> **Requirement**: Transcribe the full listing so that each line reads as it does in the original.

> **Collected material**:
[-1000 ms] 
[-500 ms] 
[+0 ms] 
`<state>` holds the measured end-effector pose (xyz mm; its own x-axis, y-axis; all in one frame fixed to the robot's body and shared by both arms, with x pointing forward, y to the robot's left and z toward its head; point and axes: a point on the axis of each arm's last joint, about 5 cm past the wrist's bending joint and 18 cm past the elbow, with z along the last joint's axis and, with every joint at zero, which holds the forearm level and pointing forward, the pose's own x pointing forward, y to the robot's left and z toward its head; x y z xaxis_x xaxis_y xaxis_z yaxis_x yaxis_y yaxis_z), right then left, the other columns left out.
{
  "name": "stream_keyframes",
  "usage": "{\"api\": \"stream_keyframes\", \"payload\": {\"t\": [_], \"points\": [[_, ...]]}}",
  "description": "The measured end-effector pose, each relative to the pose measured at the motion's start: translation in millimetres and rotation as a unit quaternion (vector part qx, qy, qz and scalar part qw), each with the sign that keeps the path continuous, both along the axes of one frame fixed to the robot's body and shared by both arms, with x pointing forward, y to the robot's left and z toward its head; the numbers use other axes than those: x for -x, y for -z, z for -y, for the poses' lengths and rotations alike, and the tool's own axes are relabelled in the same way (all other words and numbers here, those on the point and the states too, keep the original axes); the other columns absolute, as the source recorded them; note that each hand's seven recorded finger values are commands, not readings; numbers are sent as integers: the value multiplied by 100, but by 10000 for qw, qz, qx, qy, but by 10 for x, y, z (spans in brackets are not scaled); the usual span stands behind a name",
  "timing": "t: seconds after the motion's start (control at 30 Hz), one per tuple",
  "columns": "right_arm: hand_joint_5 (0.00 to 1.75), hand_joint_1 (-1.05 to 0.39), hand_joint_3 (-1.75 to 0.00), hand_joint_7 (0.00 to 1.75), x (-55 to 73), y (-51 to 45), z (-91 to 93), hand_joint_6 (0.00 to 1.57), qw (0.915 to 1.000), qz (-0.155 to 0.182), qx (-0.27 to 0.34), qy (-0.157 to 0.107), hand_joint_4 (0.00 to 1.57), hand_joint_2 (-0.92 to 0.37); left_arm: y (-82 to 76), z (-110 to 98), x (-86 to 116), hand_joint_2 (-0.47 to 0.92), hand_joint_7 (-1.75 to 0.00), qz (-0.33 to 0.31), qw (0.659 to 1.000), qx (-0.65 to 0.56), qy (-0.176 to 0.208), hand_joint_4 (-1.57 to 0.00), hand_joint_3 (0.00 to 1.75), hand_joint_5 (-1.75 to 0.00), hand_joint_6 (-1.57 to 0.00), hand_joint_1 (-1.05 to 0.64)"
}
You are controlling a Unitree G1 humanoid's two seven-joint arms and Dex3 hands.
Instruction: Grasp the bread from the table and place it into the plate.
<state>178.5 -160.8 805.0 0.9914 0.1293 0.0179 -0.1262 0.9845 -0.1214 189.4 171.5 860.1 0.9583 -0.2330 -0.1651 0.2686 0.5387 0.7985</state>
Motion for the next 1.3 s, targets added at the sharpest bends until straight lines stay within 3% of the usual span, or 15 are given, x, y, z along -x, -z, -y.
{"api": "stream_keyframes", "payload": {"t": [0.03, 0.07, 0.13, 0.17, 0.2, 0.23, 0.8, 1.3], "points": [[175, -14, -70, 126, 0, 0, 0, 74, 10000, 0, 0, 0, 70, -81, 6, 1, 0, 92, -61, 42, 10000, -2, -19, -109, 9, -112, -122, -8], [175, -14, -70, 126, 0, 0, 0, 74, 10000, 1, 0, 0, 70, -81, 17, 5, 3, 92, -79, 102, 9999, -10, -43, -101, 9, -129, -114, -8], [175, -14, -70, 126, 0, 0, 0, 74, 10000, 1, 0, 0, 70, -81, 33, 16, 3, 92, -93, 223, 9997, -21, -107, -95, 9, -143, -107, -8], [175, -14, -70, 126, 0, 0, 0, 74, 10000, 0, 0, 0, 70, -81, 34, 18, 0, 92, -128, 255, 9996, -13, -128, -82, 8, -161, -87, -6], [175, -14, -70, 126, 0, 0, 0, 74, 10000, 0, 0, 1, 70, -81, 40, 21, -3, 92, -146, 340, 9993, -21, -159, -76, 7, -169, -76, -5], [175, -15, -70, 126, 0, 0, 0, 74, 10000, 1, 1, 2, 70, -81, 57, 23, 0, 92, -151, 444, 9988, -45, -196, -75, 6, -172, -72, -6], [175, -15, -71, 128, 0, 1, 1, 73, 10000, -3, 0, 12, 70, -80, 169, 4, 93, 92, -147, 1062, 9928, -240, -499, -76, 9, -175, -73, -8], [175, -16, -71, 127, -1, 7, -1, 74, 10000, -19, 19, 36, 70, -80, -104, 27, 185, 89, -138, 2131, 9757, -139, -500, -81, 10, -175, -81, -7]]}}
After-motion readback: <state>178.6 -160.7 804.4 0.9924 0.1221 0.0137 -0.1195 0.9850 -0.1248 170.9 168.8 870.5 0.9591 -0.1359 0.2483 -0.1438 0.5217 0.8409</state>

> **Response area**:
[-1000 ms] 
[-500 ms] 
[+0 ms] 
`<state>` holds the measured end-effector pose (xyz mm; its own x-axis, y-axis; all in one frame fixed to the robot's body and shared by both arms, with x pointing forward, y to the robot's left and z toward its head; point and axes: a point on the axis of each arm's last joint, about 5 cm past the wrist's bending joint and 18 cm past the elbow, with z along the last joint's axis and, with every joint at zero, which holds the forearm level and pointing forward, the pose's own x pointing forward, y to the robot's left and z toward its head; x y z xaxis_x xaxis_y xaxis_z yaxis_x yaxis_y yaxis_z), right then left, the other columns left out.
{
  "name": "stream_keyframes",
  "usage": "{\"api\": \"stream_keyframes\", \"payload\": {\"t\": [_], \"points\": [[_, ...]]}}",
  "description": "The measured end-effector pose, each relative to the pose measured at the motion's start: translation in millimetres and rotation as a unit quaternion (vector part qx, qy, qz and scalar part qw), each with the sign that keeps the path continuous, both along the axes of one frame fixed to the robot's body and shared by both arms, with x pointing forward, y to the robot's left and z toward its head; the numbers use other axes than those: x for -x, y for -z, z for -y, for the poses' lengths and rotations alike, and the tool's own axes are relabelled in the same way (all other words and numbers here, those on the point and the states too, keep the original axes); the other columns absolute, as the source recorded them; note that each hand's seven recorded finger values are commands, not readings; numbers are sent as integers: the value multiplied by 100, but by 10000 for qw, qz, qx, qy, but by 10 for x, y, z (spans in brackets are not scaled); the usual span stands behind a name",
  "timing": "t: seconds after the motion's start (control at 30 Hz), one per tuple",
  "columns": "right_arm: hand_joint_5 (0.00 to 1.75), hand_joint_1 (-1.05 to 0.39), hand_joint_3 (-1.75 to 0.00), hand_joint_7 (0.00 to 1.75), x (-55 to 73), y (-51 to 45), z (-91 to 93), hand_joint_6 (0.00 to 1.57), qw (0.915 to 1.000), qz (-0.155 to 0.182), qx (-0.27 to 0.34), qy (-0.157 to 0.107), hand_joint_4 (0.00 to 1.57), hand_joint_2 (-0.92 to 0.37); left_arm: y (-82 to 76), z (-110 to 98), x (-86 to 116), hand_joint_2 (-0.47 to 0.92), hand_joint_7 (-1.75 to 0.00), qz (-0.33 to 0.31), qw (0.659 to 1.000), qx (-0.65 to 0.56), qy (-0.176 to 0.208), hand_joint_4 (-1.57 to 0.00), hand_joint_3 (0.00 to 1.75), hand_joint_5 (-1.75 to 0.00), hand_joint_6 (-1.57 to 0.00), hand_joint_1 (-1.05 to 0.64)"
}
You are controlling a Unitree G1 humanoid's two seven-joint arms and Dex3 hands.
Instruction: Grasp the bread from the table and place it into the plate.
<state>178.5 -160.8 805.0 0.9914 0.1293 0.0179 -0.1262 0.9845 -0.1214 189.4 171.5 860.1 0.9583 -0.2330 -0.1651 0.2686 0.5387 0.7985</state>
Motion for the next 1.3 s, targets added at the sharpest bends until straight lines stay within 3% of the usual span, or 15 are given, x, y, z along -x, -z, -y.
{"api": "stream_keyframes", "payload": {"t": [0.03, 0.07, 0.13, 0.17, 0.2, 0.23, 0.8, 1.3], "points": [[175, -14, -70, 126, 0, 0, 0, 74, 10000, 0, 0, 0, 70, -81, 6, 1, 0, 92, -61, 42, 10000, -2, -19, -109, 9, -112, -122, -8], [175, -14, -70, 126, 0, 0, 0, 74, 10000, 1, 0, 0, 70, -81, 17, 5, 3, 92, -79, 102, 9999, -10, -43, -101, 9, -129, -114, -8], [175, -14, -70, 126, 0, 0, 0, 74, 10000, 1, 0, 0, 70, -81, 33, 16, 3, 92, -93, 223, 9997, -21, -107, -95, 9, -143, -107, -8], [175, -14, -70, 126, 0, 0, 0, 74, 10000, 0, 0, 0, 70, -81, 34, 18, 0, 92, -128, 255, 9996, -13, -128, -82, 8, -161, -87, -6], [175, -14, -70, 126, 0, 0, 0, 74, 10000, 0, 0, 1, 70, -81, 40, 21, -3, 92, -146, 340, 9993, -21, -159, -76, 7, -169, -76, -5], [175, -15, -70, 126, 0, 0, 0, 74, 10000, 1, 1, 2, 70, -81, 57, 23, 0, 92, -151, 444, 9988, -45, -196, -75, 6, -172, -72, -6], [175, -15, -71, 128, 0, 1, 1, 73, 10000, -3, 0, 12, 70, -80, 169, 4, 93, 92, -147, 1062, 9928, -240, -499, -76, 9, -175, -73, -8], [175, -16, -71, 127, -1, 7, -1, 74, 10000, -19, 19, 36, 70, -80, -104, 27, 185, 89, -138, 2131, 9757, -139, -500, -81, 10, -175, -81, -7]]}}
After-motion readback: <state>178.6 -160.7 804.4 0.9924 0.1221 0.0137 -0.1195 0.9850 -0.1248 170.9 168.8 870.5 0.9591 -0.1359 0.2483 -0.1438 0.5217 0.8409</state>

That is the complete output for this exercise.